One of the under-appreciated, but very important, parts of running a SaaS (Software-as-a-Service) business is the upgrade path. This is particularly hard when you are trying to be a lean startup.
The pure SAAS (Software-as-a-Service) model means “no installed” software on the client machine. In the ideal case, a new server is pushed to production instantly and the users never notice any downtime. They just suddenly have a better experience.
The reality is not that easy. This is particularly true if the new release includes bug fixes to bad data or misplaced data problems. Now you have to make sure that the bug fix doesn’t cause new bugs.
For example, lets say that there was a bug when storing user email addresses. The bug was that email addresses where not stripped of whitespace before and after the email address. As a result, the database had email entries:
USER_EMAIL table:
ID | EMAIL_ADDRESS | (the problem) |
---|---|---|
1 | ‘ [email protected]’ | space at beginning |
2 | ‘[email protected] ‘ | space at end |
3 | ‘[email protected]’ |
The EMAIL_ADDRESS column is also UNIQUE.
Furthermore, USER_EMAIL table ID maybe a foreign key in other tables, fixing the existing data maybe more trouble than it is worth.
For this post, lets just assume that there is no foreign key problem.

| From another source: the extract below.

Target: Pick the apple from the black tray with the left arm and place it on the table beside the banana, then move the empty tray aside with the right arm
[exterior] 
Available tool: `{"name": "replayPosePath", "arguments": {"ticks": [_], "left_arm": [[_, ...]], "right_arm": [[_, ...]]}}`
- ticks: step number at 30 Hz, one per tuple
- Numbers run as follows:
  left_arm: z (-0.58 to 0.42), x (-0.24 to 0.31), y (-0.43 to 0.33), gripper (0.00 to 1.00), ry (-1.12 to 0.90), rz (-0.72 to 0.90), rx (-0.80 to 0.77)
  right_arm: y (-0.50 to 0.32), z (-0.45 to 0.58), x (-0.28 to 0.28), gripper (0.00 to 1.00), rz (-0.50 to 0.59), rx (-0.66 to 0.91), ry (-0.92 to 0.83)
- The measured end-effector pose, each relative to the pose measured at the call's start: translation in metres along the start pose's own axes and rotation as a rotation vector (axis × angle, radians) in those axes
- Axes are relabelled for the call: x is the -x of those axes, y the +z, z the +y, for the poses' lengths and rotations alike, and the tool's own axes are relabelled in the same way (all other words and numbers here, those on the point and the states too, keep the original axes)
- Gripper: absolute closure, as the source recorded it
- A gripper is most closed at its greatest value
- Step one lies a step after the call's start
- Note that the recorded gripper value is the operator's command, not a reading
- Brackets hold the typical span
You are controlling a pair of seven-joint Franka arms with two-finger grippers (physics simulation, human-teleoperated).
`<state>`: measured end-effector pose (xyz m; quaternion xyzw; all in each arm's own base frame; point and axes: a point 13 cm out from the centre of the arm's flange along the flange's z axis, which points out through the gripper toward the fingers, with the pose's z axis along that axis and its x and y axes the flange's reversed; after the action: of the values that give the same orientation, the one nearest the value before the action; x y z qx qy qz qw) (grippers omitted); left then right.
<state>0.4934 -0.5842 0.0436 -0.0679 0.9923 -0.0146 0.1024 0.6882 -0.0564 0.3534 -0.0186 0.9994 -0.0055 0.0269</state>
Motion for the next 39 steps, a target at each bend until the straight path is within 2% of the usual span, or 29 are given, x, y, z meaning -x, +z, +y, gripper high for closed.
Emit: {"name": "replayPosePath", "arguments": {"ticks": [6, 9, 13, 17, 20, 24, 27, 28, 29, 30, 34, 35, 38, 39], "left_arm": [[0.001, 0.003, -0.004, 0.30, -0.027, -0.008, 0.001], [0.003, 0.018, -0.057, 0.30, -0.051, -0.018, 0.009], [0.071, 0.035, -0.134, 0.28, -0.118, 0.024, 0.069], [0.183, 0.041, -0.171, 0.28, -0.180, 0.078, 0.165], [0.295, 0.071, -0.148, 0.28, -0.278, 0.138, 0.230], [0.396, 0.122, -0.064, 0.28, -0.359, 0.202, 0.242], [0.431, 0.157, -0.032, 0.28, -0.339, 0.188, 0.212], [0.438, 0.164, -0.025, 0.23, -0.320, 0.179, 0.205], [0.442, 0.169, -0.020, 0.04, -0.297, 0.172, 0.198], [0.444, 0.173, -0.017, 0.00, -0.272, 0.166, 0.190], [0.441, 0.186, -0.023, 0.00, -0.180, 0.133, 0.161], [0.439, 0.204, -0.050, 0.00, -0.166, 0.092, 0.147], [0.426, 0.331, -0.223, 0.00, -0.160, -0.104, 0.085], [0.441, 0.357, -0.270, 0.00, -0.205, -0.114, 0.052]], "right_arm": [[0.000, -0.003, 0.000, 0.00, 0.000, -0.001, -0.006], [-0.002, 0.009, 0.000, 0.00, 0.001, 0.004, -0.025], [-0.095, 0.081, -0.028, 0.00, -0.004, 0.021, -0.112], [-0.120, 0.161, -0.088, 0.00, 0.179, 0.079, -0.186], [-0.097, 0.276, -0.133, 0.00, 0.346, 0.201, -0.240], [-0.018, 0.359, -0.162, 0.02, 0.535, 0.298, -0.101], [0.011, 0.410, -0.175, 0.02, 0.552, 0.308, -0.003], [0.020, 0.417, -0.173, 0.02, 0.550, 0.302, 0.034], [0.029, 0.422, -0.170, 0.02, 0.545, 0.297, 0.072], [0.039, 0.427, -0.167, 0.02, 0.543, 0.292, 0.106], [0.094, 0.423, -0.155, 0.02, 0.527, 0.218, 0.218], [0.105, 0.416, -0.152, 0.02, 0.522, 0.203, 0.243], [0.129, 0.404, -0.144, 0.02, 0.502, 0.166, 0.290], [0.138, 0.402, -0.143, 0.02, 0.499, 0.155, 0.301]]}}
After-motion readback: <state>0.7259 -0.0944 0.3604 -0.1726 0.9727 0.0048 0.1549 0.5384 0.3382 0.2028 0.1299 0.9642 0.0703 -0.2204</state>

The next problem is that updating the existing rows will result in violating the UNIQUE constraint.
Lastly, there is this nagging (or there should be) question in the back of your head: “Is my fix as complete as I think it is?” Some where was there a query that will be looking for the email address with the space at the end? An audit table perhaps? Some sales report that will now no longer run correctly “[email protected] “?
Important NOTE: give yourself an escape path:
- Backup the database
- Test your fixes on a backup
It is for these doubts of invincibility, my approach is to add an new column that is not UNIQUE but just indexed.
new USER_EMAIL table:
ID | EMAIL_ADDRESS | NORMALIZED_EMAIL |
---|---|---|
1 | ‘ [email protected]’ | [email protected] |
2 | ‘[email protected] ‘ | [email protected] |
3 | ‘[email protected]’ | [email protected] |
I then modify the queries that search for email address to look at the NORMALIZED_EMAIL column.
For new entries, both columns are written with the same whitespace stripped values.
Usually the biggest problem are queries that are expecting a single row being returned now returning multiple rows ( after all EMAIL_ADDRESS was supposed to be unique )
After running local tests, then push to production. Let everything run for a while. Confirm that the code works as expected.
The next step is to rename the EMAIL_ADDRESS column to WHITE_SPACED_EMAIL_ADDRESS and see if there any queries that break. Fix the broken queries and repeat.
At this point, revisit and determine if the duplicate (if considering just the NORMALIZED_EMAIL column ) can be consolidated.
These steps are not the most complete and they are not the most bulletproof. But for a smaller startups, they are “good enough”.